Sistemas

A base documental, ou porque o seu agente responde ao lado

Quando um agente responde ao lado, a causa é quase sempre a mesma: deram-lhe a ler documentos que ninguém revia há dois anos. O problema não é o modelo. É a matéria.

2 de setembro de 20266 min de leituraPor Sébastien Joumel
O primeiro trabalho raramente é técnicoEm oito levantamentos em dez, o que desbloqueia tudo é reunir, datar e eliminar duplicados de documentos que já existiam.

Os quatro defeitos

O duplicado

Três versões do mesmo procedimento em três pastas. O agente lê as três e responde com a que mais se parece com a pergunta — não com a certa.

A versão sem data

Um ficheiro chamado procedimento_v2_final_OK.docx não diz se está em vigor. Sem data nem estado, nenhuma máquina — e nenhuma pessoa com pressa — consegue decidir.

O PDF digitalizado

Uma imagem de texto não é texto. Sem reconhecimento ótico, esses documentos são invisíveis para o agente: não dirá que não os leu, responderá sem eles.

O contexto implícito

« Aplicam-se as condições habituais. » Habituais para quem? O que vive na cabeça das equipas não se pode ler.

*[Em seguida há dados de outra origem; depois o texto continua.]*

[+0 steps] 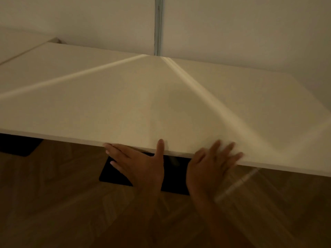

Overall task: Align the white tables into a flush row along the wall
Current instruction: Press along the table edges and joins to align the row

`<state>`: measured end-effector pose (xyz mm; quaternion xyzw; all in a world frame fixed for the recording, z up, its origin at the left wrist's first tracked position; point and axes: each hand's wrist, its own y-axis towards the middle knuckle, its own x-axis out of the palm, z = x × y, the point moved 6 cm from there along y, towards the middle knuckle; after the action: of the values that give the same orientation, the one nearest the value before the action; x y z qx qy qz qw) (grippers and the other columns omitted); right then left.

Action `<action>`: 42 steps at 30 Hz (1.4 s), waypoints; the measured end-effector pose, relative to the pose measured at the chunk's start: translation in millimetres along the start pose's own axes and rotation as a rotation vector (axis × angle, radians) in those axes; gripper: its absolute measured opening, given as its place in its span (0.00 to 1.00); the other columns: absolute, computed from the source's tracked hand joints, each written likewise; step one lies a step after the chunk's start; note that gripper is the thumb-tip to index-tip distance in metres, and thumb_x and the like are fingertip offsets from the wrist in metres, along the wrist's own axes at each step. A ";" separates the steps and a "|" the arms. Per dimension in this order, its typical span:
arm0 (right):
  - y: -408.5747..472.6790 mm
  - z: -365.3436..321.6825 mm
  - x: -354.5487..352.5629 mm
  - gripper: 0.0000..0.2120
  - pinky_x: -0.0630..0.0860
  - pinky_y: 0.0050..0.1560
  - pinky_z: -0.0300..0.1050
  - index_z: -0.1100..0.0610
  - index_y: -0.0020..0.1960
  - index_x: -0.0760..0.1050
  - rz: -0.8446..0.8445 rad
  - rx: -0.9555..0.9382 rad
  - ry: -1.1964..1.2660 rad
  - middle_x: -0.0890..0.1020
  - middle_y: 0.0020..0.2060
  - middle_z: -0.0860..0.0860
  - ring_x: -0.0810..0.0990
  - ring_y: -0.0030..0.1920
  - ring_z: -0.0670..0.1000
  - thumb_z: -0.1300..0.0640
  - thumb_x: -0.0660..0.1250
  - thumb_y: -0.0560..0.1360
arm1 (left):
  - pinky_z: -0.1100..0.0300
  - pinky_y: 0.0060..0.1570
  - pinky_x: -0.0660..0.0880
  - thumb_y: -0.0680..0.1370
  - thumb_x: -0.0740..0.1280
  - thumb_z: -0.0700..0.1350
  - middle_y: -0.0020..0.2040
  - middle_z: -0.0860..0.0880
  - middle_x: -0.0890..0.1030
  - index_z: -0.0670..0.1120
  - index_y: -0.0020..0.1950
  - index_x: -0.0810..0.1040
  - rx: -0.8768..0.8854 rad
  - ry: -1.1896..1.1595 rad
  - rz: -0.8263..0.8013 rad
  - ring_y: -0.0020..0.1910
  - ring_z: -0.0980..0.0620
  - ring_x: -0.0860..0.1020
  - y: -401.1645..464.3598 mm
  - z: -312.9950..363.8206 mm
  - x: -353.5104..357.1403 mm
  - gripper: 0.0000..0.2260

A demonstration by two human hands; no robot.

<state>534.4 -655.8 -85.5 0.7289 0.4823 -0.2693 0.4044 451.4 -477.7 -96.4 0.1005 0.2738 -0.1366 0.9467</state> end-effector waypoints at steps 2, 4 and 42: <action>-22.5 -29.1 15.0 0.28 0.44 0.79 0.60 0.59 0.78 0.61 -0.094 -0.184 -0.007 0.56 0.80 0.59 0.43 0.80 0.63 0.48 0.49 0.82 | 0.39 0.79 0.47 0.71 0.66 0.74 0.83 0.44 0.38 0.45 0.83 0.41 0.195 0.090 0.004 0.81 0.43 0.40 21.9 -13.2 -22.8 0.56; -47.8 -64.8 26.9 0.28 0.48 0.79 0.60 0.59 0.78 0.63 -0.186 -0.392 0.004 0.61 0.79 0.58 0.49 0.80 0.61 0.47 0.52 0.82 | 0.42 0.78 0.43 0.74 0.63 0.72 0.83 0.43 0.46 0.46 0.83 0.51 0.428 0.212 -0.035 0.82 0.43 0.42 54.3 -31.6 -43.2 0.47; -224.0 -438.4 186.1 0.44 0.50 0.69 0.80 0.45 0.81 0.44 -0.571 -1.083 -0.304 0.51 0.82 0.52 0.48 0.76 0.75 0.23 0.35 0.72 | 0.43 0.76 0.52 0.65 0.54 0.84 0.81 0.48 0.55 0.61 0.82 0.47 1.050 0.886 -0.561 0.79 0.43 0.53 424.5 -162.7 -203.6 0.51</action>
<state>401.7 -146.6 -73.6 0.2169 0.6631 -0.1848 0.6922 339.2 6.9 -71.3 0.5119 0.5443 -0.4329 0.5043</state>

É o defeito mais caro, e o único que exige escrever.

Como é o trabalho

Não é longo nem glamoroso, e faz-se com as suas equipas, não no lugar delas:

  • inventariar o que existe e onde — meio dia, quase sempre uma surpresa;
  • guardar uma versão de cada documento, datada, com um estado claro;
  • passar as digitalizações pelo reconhecimento ótico e verificar as tabelas;
  • escrever o que não estava em lado nenhum: a lista de documentos por tipo de processo, os critérios, as exceções conhecidas.

Este último ponto rende muito para além do agente: é a mesma lista que serve para formar alguém novo.

O que exigimos depois ao agente

Com a matéria limpa, a regra é simples: cada resposta cita o documento e a sua versão. Não uma remissão vaga — a referência exata, verificável num clique.

Um agente que cita as fontes é corrigido. Um agente que não as cita é acreditado.

Com um efeito secundário útil: torna visíveis as lacunas. Quando o agente responde « nenhum procedimento em vigor trata este caso », acabou de assinalar uma falha real.

A armadilha do « depois arrumamos »

A tentação é ligar o agente aos documentos tal como estão e limpar depois. Aguenta uma semana. Depois as equipas encontram três respostas falsas, deixam de usar a ferramenta, e o projeto morre sem que ninguém o anuncie.

Mais vale abrir um sistema pequeno sobre matéria limpa do que um ambicioso sobre uma base em desordem. É por isso que o levantamento olha primeiro para o estado dos documentos, antes de falar de ferramentas.